* [What you have to do]:
Copy every line of the data that includes the string "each".
== Provided data
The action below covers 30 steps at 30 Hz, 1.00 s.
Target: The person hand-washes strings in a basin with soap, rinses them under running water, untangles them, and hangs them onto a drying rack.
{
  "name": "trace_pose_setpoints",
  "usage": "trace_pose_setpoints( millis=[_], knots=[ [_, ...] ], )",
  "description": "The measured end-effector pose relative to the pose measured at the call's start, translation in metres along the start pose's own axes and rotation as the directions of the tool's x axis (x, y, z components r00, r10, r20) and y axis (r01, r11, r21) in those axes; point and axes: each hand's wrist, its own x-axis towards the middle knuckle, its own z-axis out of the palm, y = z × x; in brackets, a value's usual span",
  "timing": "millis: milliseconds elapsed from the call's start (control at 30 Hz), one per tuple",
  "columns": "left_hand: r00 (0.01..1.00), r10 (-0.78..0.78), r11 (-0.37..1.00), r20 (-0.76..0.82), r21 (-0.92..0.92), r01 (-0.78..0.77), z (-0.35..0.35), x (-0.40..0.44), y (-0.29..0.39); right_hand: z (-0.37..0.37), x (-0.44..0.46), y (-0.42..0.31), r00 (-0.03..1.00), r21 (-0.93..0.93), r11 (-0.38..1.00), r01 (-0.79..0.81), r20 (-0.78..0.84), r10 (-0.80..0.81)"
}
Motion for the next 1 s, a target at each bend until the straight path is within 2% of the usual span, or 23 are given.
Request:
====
* [Expected output]:
  "description": "The measured end-effector pose relative to the pose measured at the call's start, translation in metres along the start pose's own axes and rotation as the directions of the tool's x axis (x, y, z components r00, r10, r20) and y axis (r01, r11, r21) in those axes; point and axes: each hand's wrist, its own x-axis towards the middle knuckle, its own z-axis out of the palm, y = z × x; in brackets, a value's usual span",
Motion for the next 1 s, a target at each bend until the straight path is within 2% of the usual span, or 23 are given.

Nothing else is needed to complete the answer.